*What to produce*:
Return every line of the entries that includes the word "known".

*Items from a dataset*:
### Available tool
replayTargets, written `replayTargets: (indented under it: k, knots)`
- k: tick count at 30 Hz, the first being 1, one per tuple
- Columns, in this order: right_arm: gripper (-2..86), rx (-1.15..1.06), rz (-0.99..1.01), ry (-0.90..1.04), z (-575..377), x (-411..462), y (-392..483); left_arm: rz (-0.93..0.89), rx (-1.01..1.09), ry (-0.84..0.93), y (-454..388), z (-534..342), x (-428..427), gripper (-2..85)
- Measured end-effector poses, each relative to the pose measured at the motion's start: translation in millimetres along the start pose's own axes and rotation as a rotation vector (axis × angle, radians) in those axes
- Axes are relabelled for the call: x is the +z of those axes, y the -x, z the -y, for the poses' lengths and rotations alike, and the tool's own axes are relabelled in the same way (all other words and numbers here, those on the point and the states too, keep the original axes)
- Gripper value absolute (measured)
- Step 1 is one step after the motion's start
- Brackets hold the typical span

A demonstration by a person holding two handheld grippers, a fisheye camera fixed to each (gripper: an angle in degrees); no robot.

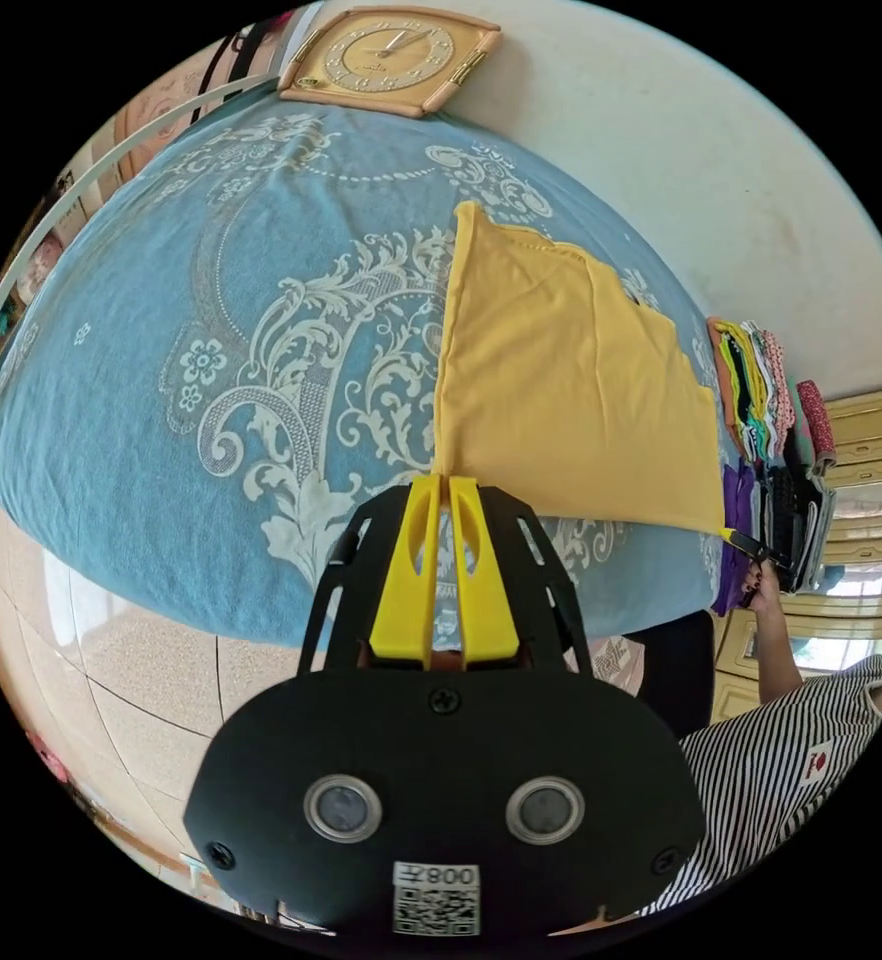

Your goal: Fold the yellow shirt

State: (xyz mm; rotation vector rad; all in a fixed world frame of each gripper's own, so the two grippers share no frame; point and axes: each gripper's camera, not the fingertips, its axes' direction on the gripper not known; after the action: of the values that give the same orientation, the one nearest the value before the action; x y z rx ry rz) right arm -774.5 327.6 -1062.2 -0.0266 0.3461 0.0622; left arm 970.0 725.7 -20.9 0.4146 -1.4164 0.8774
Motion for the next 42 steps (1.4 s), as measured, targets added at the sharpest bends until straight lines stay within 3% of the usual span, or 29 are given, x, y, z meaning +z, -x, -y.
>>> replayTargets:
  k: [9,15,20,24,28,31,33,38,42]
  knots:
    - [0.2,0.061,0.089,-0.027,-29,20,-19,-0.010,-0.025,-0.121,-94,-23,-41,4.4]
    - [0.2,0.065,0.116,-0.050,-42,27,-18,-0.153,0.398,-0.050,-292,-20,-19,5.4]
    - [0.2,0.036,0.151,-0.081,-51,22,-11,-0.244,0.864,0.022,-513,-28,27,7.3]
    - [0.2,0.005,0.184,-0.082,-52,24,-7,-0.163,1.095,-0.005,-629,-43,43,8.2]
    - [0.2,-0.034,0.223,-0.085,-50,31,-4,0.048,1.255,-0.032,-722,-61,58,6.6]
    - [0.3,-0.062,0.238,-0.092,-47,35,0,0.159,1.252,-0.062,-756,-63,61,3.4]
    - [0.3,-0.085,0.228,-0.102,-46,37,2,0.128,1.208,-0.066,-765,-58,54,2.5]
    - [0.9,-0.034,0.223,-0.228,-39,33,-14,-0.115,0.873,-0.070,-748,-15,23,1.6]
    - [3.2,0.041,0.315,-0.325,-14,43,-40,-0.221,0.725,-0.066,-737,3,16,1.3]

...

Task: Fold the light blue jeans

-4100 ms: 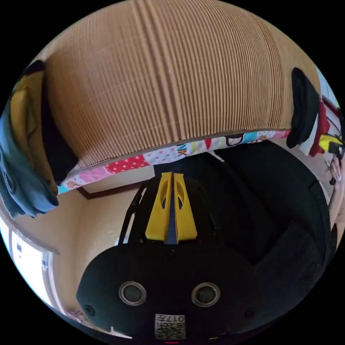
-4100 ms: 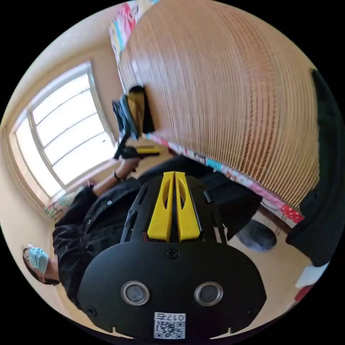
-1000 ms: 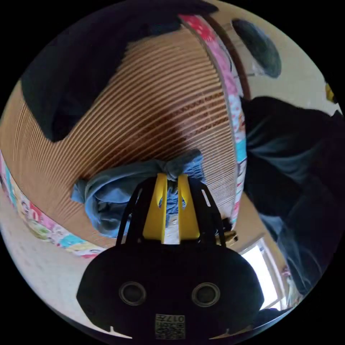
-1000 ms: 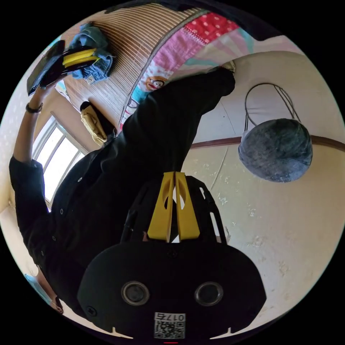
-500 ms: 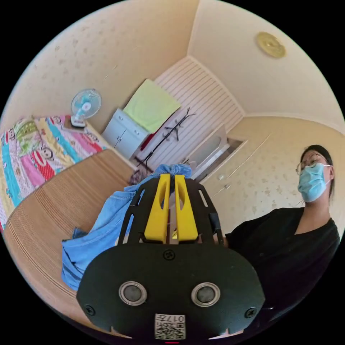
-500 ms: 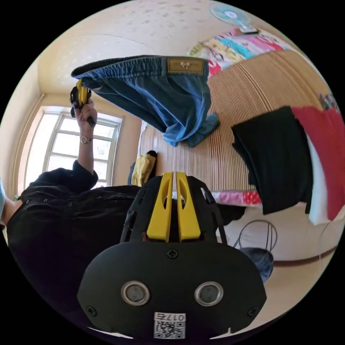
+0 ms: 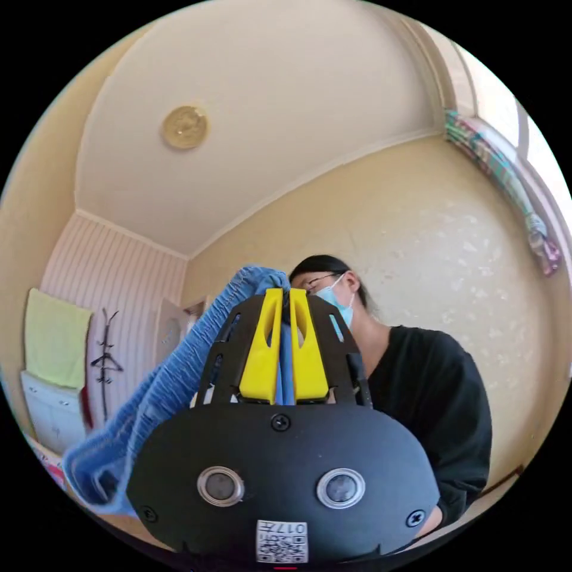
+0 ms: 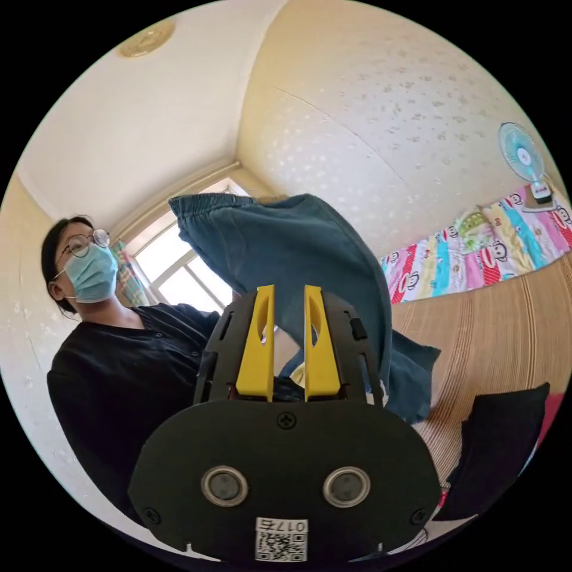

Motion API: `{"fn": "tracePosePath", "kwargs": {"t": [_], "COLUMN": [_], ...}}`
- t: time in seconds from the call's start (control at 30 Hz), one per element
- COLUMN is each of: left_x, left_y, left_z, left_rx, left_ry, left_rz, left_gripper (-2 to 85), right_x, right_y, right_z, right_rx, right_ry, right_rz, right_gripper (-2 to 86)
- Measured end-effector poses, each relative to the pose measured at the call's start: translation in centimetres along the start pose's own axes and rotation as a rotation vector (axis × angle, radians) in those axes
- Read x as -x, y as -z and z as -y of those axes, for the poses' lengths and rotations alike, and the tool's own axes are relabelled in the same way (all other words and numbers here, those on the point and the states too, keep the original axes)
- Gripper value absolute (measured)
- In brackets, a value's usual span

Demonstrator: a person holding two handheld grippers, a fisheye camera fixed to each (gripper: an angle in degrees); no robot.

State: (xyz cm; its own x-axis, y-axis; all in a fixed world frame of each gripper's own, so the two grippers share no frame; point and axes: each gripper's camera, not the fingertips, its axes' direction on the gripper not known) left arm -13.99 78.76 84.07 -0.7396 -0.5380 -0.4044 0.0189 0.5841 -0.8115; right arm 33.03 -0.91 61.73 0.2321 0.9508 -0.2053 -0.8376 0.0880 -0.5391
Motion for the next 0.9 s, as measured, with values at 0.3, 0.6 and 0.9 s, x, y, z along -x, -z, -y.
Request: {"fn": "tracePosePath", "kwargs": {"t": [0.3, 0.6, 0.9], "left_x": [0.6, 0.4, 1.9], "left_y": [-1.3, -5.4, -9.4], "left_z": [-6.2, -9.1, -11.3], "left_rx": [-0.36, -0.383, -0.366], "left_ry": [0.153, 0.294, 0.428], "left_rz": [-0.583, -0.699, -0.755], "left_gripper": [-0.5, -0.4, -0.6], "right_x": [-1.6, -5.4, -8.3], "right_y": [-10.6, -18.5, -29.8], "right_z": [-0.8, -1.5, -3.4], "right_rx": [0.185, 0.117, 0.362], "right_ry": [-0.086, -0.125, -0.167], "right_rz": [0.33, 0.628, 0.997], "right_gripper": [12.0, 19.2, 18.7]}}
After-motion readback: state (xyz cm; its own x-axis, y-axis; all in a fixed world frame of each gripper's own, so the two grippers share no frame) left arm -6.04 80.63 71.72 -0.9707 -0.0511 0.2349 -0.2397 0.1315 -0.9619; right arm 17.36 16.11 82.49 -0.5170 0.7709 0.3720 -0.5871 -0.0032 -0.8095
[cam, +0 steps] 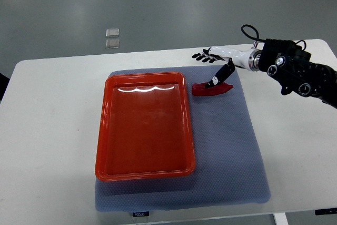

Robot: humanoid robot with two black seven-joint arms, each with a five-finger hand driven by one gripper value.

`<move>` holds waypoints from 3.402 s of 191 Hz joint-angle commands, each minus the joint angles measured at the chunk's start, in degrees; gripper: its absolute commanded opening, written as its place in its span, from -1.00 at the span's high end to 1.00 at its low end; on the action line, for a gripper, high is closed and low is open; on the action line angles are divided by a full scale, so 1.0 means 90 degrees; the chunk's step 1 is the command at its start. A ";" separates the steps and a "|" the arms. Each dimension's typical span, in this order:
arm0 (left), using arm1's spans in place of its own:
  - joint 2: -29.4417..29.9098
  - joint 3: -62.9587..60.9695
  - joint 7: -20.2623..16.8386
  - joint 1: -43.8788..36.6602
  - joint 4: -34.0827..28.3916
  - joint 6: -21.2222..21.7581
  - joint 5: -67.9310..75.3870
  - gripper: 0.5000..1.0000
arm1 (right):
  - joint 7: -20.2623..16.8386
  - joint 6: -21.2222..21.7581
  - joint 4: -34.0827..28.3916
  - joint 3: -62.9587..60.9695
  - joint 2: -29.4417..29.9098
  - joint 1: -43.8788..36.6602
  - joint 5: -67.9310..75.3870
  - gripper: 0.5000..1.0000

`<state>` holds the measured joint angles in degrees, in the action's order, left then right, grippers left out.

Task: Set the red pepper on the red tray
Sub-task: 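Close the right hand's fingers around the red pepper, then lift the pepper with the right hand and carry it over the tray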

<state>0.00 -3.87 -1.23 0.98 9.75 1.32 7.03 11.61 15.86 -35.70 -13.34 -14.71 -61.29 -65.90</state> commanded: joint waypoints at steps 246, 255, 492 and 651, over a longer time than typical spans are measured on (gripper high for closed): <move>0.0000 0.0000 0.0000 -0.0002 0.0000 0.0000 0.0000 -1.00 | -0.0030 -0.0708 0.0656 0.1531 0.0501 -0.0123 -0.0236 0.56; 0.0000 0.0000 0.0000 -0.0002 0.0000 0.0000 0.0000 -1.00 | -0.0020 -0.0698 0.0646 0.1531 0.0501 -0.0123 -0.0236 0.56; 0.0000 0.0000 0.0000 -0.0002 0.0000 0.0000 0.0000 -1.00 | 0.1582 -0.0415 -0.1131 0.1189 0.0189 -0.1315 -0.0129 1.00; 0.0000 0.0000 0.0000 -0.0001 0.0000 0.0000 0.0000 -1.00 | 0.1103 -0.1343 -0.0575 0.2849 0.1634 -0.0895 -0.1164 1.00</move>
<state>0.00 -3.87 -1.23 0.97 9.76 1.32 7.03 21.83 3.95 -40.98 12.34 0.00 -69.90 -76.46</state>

*Output of the exercise*:
State: (xyz mm; rotation vector rad; all in a fixed world frame of each gripper's own, so the two grippers share no frame; point and axes: each gripper's camera, not the fingertips, its axes' direction on the gripper not known; after the action: of the values that give the same orientation, the one nearest the value before the action; x y z rx ry rz) right arm -774.5 327.6 -1062.2 -0.0266 0.3461 0.0622; left arm 970.0 725.7 -20.9 0.4146 -1.4164 0.8774
State: (xyz cm; its own x-axis, y-axis; all in a fixed world frame of each gripper's own, so the two grippers share no frame; point and axes: each gripper's camera, not the fingertips, its axes' direction on the gripper not known) left arm -13.99 78.76 84.07 -0.7396 -0.5380 -0.4044 0.0189 0.5841 -0.8115; right arm 33.03 -0.91 61.73 0.2321 0.9508 -0.2053 -0.8376 0.0880 -0.5391

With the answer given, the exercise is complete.